Former astronaut encourages ASU students to push their boundaries and explore

Scott Parazynski spoke about the curiosity that fueled his many inventions and explorations

Former astronaut and ASU professor Scott Parazynski said he sees outer space, the highest mountain peaks and smoking volcanoes much the same: harsh environments that benefit mankind. 

His lecture took place at the Marston Exploration Theater on ASU’s Tempe campus, which was packed full of students and public attendees. Parazynski discussed human exploration and the ability to learn from Earth’s harshest environments.

“The reason I’m drawn to these places is because they are an incredible catalyst for innovation,” Parazynski said during his lecture, hosted by the ASU School of Earth and Space Exploration Thursday night. “I’m very passionate about pushing the boundaries of human endeavor because it’s important for science, but it’s also important for society.”

In addition to medical research and training in emergency medicine and trauma, Parazynski said he has flown in five space shuttle missions, ascended the summit of Mount Everest and joined an expedition to the heart of Nicaragua’s Masaya Volcano.

He began his lecture with a detailed report of his achievements and his transition from medical school to the NASA space program as an astronaut. While working at NASA, Parazynski said he realized how important is it for humans to explore and how rewarding it is to find ways to help people and advance technology on a large scale.

Parazynski said that his curiosity lead him to some of his most important innovations in technology.

“You always have to ask questions,” Parazynski said. “Are there ways to make things better?”

In preparation for his summit of Mount Everest, Parazynski invented a hydration body pack system called "Fluidity," which has a heating element so that water would not freeze in the sub-zero temperature on the mountain. 

Parazynski said the most recent accomplishment on his resume was a 2016 trip to Nicaragua where he studied volcanic activity atop the Masaya Volcano. His team was able to install sensor networks around the volcano, which enabled the creation of tools to predict the volcanic activity.
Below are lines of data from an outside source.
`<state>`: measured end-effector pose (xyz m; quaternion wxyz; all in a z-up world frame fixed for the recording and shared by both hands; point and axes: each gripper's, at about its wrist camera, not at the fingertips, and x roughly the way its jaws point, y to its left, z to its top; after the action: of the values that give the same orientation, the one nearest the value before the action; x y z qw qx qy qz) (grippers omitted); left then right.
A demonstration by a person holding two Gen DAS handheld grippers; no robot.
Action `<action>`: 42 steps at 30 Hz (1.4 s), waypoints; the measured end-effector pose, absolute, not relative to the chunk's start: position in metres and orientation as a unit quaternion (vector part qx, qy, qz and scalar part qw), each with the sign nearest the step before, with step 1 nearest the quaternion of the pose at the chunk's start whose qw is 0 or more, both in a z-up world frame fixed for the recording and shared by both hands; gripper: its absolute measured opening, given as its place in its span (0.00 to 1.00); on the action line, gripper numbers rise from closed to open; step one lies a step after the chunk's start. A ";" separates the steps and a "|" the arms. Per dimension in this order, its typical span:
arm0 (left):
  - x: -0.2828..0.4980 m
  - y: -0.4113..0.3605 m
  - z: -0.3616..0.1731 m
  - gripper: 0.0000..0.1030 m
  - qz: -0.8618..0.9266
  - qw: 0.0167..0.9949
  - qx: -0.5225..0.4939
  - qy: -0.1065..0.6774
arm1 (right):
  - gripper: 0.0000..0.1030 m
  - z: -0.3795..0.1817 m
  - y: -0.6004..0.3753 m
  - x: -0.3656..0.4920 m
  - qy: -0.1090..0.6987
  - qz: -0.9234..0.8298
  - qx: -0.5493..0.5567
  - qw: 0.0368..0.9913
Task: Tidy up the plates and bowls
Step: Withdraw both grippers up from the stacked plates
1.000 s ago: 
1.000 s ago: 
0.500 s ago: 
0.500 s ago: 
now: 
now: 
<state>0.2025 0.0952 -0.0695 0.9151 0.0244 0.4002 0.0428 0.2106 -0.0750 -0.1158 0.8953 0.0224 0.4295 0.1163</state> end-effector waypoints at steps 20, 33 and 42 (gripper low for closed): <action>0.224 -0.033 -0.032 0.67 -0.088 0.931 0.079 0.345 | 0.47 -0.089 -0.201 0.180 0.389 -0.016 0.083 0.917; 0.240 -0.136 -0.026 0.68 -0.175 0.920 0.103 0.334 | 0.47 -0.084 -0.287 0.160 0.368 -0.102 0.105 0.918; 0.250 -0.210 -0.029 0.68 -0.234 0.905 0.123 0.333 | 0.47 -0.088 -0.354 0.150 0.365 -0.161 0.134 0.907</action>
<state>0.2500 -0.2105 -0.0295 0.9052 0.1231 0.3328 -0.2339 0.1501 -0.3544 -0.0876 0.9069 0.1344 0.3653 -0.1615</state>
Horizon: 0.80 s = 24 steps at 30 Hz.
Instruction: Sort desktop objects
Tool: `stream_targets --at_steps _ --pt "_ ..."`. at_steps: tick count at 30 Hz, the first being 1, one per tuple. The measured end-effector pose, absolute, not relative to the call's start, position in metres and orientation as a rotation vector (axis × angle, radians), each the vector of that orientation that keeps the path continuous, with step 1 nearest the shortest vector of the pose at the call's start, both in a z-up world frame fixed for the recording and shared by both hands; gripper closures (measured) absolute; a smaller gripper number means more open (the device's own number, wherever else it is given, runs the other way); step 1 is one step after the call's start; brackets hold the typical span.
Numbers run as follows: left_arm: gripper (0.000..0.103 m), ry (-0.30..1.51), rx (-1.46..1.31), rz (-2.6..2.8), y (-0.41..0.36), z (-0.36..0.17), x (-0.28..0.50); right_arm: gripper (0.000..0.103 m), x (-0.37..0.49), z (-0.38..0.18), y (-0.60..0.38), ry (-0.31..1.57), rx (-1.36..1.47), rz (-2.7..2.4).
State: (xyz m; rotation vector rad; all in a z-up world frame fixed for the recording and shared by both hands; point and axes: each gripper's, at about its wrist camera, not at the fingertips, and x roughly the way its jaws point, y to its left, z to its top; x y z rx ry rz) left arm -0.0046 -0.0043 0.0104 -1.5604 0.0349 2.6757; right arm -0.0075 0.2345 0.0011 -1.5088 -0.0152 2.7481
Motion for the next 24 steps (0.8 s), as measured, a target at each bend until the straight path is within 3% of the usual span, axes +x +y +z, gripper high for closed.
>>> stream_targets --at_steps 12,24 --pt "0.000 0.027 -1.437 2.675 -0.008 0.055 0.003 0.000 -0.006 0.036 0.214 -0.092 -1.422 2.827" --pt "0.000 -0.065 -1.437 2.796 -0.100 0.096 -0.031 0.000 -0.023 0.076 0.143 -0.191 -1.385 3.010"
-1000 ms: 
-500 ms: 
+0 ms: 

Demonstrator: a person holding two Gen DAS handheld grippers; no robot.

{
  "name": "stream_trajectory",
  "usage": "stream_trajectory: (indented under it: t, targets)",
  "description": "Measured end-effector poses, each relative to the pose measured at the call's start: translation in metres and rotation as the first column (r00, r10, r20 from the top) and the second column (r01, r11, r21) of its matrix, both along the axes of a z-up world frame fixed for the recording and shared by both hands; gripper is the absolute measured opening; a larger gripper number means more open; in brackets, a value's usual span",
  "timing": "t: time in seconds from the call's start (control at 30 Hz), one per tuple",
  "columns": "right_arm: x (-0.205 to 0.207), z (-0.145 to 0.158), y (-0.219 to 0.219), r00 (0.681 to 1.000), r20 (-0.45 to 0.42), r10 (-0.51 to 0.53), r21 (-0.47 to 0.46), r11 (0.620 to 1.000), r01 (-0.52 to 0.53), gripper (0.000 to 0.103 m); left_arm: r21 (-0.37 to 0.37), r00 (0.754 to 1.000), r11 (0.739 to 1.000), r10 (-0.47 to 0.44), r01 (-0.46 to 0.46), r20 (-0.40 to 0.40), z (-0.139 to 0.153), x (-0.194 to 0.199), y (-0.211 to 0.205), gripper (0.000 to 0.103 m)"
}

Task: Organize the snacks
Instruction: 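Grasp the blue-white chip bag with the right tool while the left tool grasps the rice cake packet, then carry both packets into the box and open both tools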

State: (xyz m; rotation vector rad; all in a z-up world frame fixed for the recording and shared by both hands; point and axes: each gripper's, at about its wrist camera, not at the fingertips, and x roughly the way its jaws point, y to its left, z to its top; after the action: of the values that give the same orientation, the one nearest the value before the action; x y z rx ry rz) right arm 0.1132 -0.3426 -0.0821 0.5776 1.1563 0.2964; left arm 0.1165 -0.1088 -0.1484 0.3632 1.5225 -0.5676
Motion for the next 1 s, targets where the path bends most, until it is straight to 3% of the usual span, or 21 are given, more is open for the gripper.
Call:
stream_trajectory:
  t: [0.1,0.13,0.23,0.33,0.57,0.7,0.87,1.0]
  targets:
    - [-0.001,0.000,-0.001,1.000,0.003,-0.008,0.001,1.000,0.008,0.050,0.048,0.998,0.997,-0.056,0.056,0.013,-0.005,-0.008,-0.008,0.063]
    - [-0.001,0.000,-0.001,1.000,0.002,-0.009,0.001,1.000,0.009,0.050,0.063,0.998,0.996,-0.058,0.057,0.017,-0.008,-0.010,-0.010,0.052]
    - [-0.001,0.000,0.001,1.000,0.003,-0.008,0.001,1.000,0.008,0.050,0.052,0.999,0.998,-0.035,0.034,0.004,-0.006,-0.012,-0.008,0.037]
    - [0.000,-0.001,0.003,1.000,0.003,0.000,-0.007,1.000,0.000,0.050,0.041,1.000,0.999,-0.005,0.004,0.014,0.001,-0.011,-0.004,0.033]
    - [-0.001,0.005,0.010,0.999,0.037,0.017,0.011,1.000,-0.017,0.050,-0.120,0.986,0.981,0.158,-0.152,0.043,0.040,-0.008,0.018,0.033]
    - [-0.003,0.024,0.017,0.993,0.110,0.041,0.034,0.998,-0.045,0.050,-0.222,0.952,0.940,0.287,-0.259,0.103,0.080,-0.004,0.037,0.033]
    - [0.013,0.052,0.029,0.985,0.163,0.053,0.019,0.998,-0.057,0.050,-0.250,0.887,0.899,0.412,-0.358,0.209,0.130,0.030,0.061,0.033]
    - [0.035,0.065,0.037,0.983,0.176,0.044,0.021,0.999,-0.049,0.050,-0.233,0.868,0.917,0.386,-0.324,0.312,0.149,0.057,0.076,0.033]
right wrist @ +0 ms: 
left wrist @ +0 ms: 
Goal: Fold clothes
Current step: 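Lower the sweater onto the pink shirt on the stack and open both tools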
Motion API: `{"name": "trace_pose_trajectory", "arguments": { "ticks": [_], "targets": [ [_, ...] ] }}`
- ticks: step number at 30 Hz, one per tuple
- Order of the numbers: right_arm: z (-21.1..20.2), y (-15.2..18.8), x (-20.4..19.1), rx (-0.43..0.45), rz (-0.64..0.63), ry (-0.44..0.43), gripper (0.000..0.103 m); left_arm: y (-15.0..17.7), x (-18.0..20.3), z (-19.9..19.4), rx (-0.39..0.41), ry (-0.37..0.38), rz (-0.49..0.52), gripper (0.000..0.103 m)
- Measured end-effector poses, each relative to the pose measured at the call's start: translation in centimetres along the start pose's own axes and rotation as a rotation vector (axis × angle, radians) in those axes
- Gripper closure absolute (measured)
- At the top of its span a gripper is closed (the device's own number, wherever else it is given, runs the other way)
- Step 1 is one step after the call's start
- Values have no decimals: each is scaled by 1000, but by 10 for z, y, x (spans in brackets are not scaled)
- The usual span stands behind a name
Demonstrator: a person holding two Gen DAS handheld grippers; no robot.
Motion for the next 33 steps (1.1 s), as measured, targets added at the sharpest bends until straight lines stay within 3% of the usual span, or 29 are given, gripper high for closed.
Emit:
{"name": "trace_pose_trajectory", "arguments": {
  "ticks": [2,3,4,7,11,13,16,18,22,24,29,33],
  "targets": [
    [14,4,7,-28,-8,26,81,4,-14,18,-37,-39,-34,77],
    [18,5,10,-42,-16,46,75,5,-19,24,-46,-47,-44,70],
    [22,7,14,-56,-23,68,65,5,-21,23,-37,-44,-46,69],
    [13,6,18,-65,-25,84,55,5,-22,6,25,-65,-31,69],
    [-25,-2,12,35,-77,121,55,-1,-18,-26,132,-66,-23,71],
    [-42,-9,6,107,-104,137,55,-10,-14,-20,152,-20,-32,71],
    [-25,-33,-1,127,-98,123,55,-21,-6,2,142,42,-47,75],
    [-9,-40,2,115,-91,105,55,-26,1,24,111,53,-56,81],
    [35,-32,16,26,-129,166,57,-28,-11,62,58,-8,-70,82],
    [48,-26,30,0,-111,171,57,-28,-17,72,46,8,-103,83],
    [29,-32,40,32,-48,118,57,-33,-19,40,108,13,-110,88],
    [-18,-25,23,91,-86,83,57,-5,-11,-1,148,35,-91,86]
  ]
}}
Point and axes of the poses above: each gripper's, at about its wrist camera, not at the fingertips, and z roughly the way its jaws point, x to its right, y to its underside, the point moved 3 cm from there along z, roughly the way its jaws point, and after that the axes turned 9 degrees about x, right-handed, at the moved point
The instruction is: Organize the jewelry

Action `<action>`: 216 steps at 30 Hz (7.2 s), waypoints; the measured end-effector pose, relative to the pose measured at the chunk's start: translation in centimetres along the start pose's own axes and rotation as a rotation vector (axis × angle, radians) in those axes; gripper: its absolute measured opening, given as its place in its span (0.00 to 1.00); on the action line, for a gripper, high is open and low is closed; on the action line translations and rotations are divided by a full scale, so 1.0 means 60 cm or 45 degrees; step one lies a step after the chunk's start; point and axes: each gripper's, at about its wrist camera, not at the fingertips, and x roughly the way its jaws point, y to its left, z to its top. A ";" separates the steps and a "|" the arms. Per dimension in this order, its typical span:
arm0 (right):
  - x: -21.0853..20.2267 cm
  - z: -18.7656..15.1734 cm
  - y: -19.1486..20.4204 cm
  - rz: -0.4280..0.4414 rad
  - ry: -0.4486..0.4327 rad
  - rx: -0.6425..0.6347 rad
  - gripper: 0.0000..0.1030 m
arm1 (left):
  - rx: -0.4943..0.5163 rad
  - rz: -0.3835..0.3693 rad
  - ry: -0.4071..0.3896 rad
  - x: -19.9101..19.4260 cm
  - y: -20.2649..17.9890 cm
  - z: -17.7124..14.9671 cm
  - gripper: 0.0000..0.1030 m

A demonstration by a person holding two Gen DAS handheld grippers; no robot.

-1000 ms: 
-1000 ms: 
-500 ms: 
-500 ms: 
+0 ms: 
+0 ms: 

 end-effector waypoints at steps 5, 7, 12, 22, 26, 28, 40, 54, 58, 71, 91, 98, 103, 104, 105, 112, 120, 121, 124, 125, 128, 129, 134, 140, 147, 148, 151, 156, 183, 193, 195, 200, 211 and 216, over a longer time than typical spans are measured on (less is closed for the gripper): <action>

“All the things that have meant the most to me in life have taken a lot of time and passion and action,” Parazynski said. “Nothing of any great significance in life is given, it’s something that you have to work very hard for."

In May 2016, Parazynski was inducted into the U.S. Astronaut Hall of Fame at the Kennedy Space Center, exceeding his childhood dream of working for NASA.

Jefferson Fleming, a student majoring in aviation management technology at SESE said that the most important lessons provided in the lecture were to explore, become curious and keep asking questions. 

“The takeaway was that through the hardest of work and through the dangerous experiences, you can still find the curious out there,” Fleming said.

Audience member Rebecka Cabrera of Phoenix said she was inspired by Parazynski's lecture.

"I want to find something that I feel passionate about the way he felt passionate about space and his inventions," Cabrera said.